Abstracts
Lessons from the Netflix Prize
Robert Bell, PhD, AT&T Labs Research
In October 2006, the DVD rental company Netflix released more than 100 million user ratings of movies for a competition to predict users’ ratings based on prior ratings. One allure to data analysts around the world was a $1,000,000 prize for a team achieving a ten percent reduction in root mean squared prediction error relative to Netflix’s current algorithm. The size of the data (over 17,000 movies and 480,000 users) and the nature of human-movie interactions produced many modeling challenges. After describing some of the techniques in use and advances spurred by the competition, I will offer lessons and raise some questions about building and regularizing massive prediction models, the role of statistics versus computer science in such endeavors, and prizes as a way to advance science. This is joint work with Chris Volinsky and Yehuda Koren, current and former colleagues at AT&T Labs-Research.
A New Theoretical Framework for Clustering
Avrim Blum, PhD, Carnegie Mellon University
Problems of clustering data come up in many different areas throughout science. Theoretical treatments of clustering have generally been of two types: either on algorithms for (approximately) optimizing various distance-based quantities such as k-median, k-means, and min-sum objectives, or on clustering under probabilistic "generative model"
assumptions such as mixtures of Gaussian or related distributions.

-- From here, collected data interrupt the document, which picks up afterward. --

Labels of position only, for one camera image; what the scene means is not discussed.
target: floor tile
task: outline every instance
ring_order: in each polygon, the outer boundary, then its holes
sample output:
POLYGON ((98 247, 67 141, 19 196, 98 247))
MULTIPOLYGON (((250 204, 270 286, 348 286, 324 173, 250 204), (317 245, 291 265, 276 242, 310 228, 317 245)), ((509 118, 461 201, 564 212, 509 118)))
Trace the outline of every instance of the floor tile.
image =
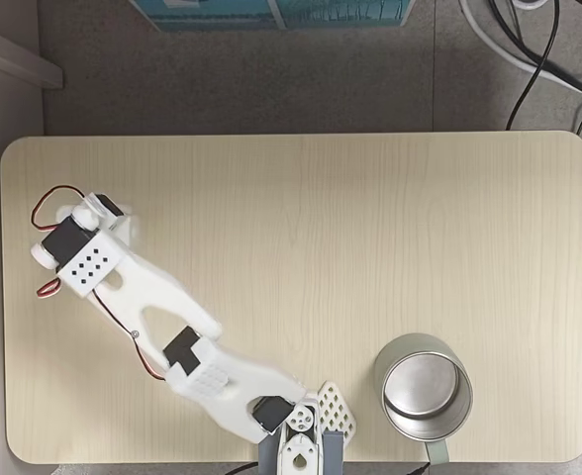
MULTIPOLYGON (((504 1, 498 2, 507 13, 504 1)), ((506 48, 511 44, 495 24, 485 1, 470 0, 481 28, 506 48)), ((519 12, 526 41, 543 51, 552 26, 552 7, 519 12)), ((552 58, 582 77, 582 8, 561 3, 559 33, 552 58)), ((469 28, 457 0, 436 4, 434 127, 437 131, 504 129, 530 75, 490 51, 469 28)), ((514 128, 573 130, 582 116, 582 95, 539 80, 525 101, 514 128)))
POLYGON ((426 131, 434 0, 406 27, 163 34, 127 2, 43 0, 49 135, 426 131))

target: stainless steel mug
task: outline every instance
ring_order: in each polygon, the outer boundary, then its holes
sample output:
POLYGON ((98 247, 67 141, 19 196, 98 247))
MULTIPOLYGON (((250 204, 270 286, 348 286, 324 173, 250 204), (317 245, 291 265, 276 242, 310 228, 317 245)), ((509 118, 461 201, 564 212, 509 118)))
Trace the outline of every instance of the stainless steel mug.
POLYGON ((445 439, 471 411, 467 371, 442 340, 425 333, 399 336, 374 362, 374 387, 390 424, 424 442, 431 465, 449 461, 445 439))

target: perforated plate
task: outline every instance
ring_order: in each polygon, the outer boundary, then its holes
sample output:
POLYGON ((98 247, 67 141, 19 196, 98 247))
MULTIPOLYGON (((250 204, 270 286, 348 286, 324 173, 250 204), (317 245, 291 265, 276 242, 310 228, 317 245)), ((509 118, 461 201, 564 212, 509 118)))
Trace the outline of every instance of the perforated plate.
POLYGON ((122 257, 124 253, 108 232, 101 231, 58 271, 57 276, 80 297, 86 297, 122 257))
POLYGON ((325 430, 343 432, 343 446, 346 447, 357 432, 357 421, 335 383, 327 381, 318 393, 320 425, 325 430))

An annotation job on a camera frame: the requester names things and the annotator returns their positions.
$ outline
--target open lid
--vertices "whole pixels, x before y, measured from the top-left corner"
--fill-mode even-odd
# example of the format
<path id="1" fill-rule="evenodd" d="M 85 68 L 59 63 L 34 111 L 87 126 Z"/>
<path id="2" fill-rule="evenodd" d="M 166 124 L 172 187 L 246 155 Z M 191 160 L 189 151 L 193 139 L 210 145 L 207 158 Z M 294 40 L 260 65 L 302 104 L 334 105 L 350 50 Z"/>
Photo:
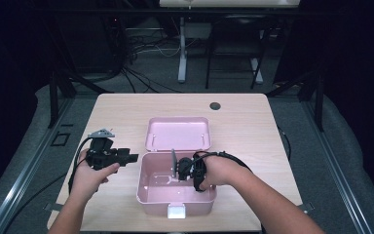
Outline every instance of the open lid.
<path id="1" fill-rule="evenodd" d="M 211 146 L 204 117 L 156 117 L 148 124 L 145 148 L 149 151 L 198 151 Z"/>

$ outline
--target pink plastic container
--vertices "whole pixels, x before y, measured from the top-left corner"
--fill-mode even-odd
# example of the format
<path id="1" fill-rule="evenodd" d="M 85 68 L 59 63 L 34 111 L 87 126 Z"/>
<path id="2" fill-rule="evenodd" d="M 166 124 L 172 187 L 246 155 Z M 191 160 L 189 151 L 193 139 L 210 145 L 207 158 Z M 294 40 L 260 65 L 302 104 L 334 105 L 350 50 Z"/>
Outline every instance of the pink plastic container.
<path id="1" fill-rule="evenodd" d="M 197 192 L 193 179 L 172 177 L 171 150 L 177 161 L 210 148 L 208 120 L 203 117 L 158 117 L 150 120 L 136 198 L 149 215 L 184 218 L 211 212 L 216 189 Z"/>

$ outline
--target hand
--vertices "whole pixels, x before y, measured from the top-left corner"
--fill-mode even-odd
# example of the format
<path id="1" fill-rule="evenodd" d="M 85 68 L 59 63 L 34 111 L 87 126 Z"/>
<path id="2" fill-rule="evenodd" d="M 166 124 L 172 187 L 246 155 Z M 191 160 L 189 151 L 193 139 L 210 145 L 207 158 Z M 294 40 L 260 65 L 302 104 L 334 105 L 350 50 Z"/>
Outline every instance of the hand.
<path id="1" fill-rule="evenodd" d="M 92 198 L 98 187 L 102 183 L 108 182 L 107 177 L 117 172 L 120 168 L 118 163 L 99 171 L 90 168 L 85 160 L 87 151 L 88 149 L 85 149 L 80 153 L 78 163 L 82 162 L 77 167 L 70 194 L 70 197 L 75 197 L 82 203 L 87 203 Z"/>
<path id="2" fill-rule="evenodd" d="M 206 163 L 206 178 L 200 184 L 200 189 L 206 190 L 212 185 L 232 185 L 233 176 L 241 171 L 250 172 L 235 161 L 218 156 L 209 156 L 203 159 Z"/>

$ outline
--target table
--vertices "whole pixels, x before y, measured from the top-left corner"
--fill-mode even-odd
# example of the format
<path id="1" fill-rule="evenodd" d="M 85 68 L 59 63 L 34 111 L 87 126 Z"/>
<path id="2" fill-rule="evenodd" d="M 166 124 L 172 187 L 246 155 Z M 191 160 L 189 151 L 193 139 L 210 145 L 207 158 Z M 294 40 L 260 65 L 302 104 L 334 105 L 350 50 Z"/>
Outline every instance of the table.
<path id="1" fill-rule="evenodd" d="M 297 8 L 300 0 L 160 0 L 160 6 L 165 8 Z M 185 50 L 185 21 L 180 19 L 180 64 L 178 66 L 178 82 L 184 83 L 187 70 L 187 51 Z M 252 69 L 257 67 L 257 59 L 251 59 Z M 262 84 L 263 78 L 259 72 L 256 84 Z"/>
<path id="2" fill-rule="evenodd" d="M 209 105 L 218 102 L 221 108 Z M 242 159 L 264 181 L 295 205 L 302 204 L 286 158 L 281 137 L 266 96 L 261 94 L 105 94 L 98 97 L 82 140 L 100 129 L 112 129 L 114 148 L 128 147 L 138 162 L 127 164 L 102 184 L 89 201 L 83 231 L 199 232 L 255 231 L 260 221 L 230 186 L 218 186 L 210 214 L 167 219 L 147 215 L 136 200 L 141 158 L 148 122 L 153 117 L 206 117 L 211 135 L 210 151 Z M 69 175 L 56 200 L 64 204 Z M 57 216 L 53 211 L 48 227 Z"/>

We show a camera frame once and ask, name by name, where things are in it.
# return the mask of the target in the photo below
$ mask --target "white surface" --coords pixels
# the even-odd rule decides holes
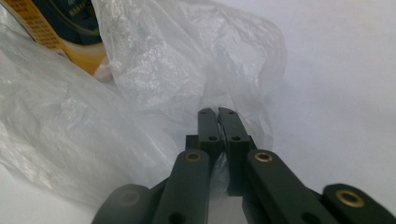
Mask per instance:
[[[274,151],[308,187],[351,184],[396,214],[396,3],[223,1],[285,36],[287,72],[266,101]],[[0,223],[90,222],[91,211],[56,196],[12,190],[3,172]]]

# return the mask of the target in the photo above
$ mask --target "black object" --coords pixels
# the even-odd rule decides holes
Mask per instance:
[[[320,195],[303,185],[274,153],[256,148],[236,112],[220,108],[198,113],[198,134],[186,136],[186,150],[172,174],[153,189],[116,189],[92,224],[205,224],[209,179],[225,152],[230,196],[243,196],[249,224],[396,224],[395,217],[359,189],[331,185]]]

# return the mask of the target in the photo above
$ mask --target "yellow packaging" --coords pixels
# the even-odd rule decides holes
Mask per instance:
[[[39,44],[91,75],[106,51],[89,0],[0,0]]]

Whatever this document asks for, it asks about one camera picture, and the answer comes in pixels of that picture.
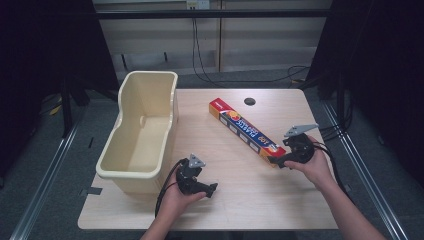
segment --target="metal rail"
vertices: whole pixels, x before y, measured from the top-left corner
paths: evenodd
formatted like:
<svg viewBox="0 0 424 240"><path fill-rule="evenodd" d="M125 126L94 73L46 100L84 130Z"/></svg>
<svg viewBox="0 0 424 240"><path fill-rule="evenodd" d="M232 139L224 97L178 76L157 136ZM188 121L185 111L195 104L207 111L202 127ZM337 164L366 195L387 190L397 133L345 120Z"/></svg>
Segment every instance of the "metal rail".
<svg viewBox="0 0 424 240"><path fill-rule="evenodd" d="M408 237L406 236L406 233L403 230L398 217L390 207L389 203L386 201L386 198L381 193L380 188L377 186L376 182L371 176L371 173L368 171L364 160L362 159L358 150L356 150L356 147L350 139L349 135L342 132L341 129L337 127L337 115L334 108L327 102L323 103L323 107L327 112L327 115L334 128L338 131L340 141L343 144L347 154L349 155L349 158L352 161L356 171L358 172L359 177L365 185L371 200L380 213L380 216L387 229L389 230L392 239L407 240Z"/></svg>
<svg viewBox="0 0 424 240"><path fill-rule="evenodd" d="M41 208L44 205L47 195L50 192L50 189L54 183L54 180L59 172L59 169L62 165L62 162L68 152L69 147L74 140L75 134L77 132L79 122L81 121L85 112L85 107L79 112L77 121L74 126L69 131L69 134L66 138L63 138L60 142L59 148L56 151L56 154L53 157L52 162L50 163L49 168L47 169L43 179L41 180L40 185L37 188L34 196L31 199L28 207L25 209L24 214L19 220L18 225L15 227L15 230L10 237L10 240L24 240L27 239L32 227L34 226L35 221L41 211Z"/></svg>
<svg viewBox="0 0 424 240"><path fill-rule="evenodd" d="M352 16L354 11L330 9L266 9L266 10L113 10L95 13L44 13L43 17L72 19L173 19L173 18L318 18Z"/></svg>

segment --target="hand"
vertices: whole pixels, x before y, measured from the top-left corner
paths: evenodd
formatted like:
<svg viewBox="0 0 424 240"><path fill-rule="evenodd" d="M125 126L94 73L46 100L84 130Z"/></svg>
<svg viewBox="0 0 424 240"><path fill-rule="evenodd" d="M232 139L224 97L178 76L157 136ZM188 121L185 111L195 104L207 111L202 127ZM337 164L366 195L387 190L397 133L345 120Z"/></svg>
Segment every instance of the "hand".
<svg viewBox="0 0 424 240"><path fill-rule="evenodd" d="M315 138L311 136L308 137L312 143L318 142ZM321 190L322 187L330 181L334 181L324 152L319 149L315 149L315 153L311 160L305 164L294 161L286 161L284 162L284 165L286 167L301 171L318 190Z"/></svg>
<svg viewBox="0 0 424 240"><path fill-rule="evenodd" d="M171 184L172 186L170 186L168 190L166 190L166 193L163 196L161 207L158 213L158 217L162 215L166 215L167 218L171 218L174 221L179 216L181 216L181 214L184 213L188 205L206 197L205 192L199 192L199 193L191 194L191 195L184 195L180 191L180 189L178 188L178 184L176 183L176 176L175 176L175 173L178 168L174 170L174 172L171 175L171 178L169 179L168 186L170 186Z"/></svg>

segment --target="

In this work we propose a new approach to analyzing the problem of clustering. Building on models used in computational learning theory, we consider the goal of approximately recovering an unknown target clustering from given pairwise similarity information, without making generative-model assumptions about the data. Instead, we ask: what relations between the similarity information and the desired clustering are sufficient to cluster well -- these relations taking the role of the "concept class" in learning theory. We find that if we are willing to relax our goals a bit (for example, allow the algorithm to produce a hierarchical clustering that we will call successful if it contains a pruning that is close to the correct
answer) then this leads to a number of interesting graph-theoretic and game-theoretic properties that are sufficient for an algorithm to succeed. We show we can also produce accurate clusterings under implicit assumptions made when considering approximation algorithms for distance-based objectives such as k-median, k-means, and min-sum.
In fact, in this case we can do as well as if we had been able to approximate such objectives to values that are NP-hard to achieve.
This talk is based on work joint with Maria-Florina Balcan, Anupam Gupta, and Santosh Vempala.
Support Vector Machines for Predicting Structured Outputs
Thorsten Joachims, PhD, Cornell University
Over the last decades, much of the research on discriminative learning has focused on problems like classification and regression, where the prediction is a single univariate variable. But what if we need to predict complex objects like trees, orderings, or alignments? Such problems arise, for example, when a natural language parser needs to predict the correct parse tree for a given sentence, when one needs to optimize a multivariate performance measure like the F1-score, or when predicting the alignment between two proteins.
This talk discusses a support vector approach and algorithm for
predicting such complex objects. It generalizes conventional
classification SVMs to a large range of structured outputs and
multivariate loss functions. While the resulting training problems
have exponential size, there is a simple algorithm that allows
training in polynomial (or in many cases linear) time. The algorithm
is implemented in the SVM-Struct software and empirical results will
be given for several examples.
On Noise-Tolerant Learning using Linear Classifiers
Phil Long, PhD, Google
This talk is about learning using linear hypotheses in the
presence of noise, including the following topics:
* New algorithms that tolerate a lot of "malicious noise" given
constraints on a probability distribution generating the examples.
* The ability of linear classifiers to approximate the Bayes optimal
error rate for some tree-structured two-layer sources with the
class designation at the root, the observed variables at the leaves,
and some hidden variables in between.
* Limitations on the noise-tolerance of some boosting algorithms
based on convex optimization.
(This is joint work with Nader Bshouty, Adam Klivans and Rocco Servedio.)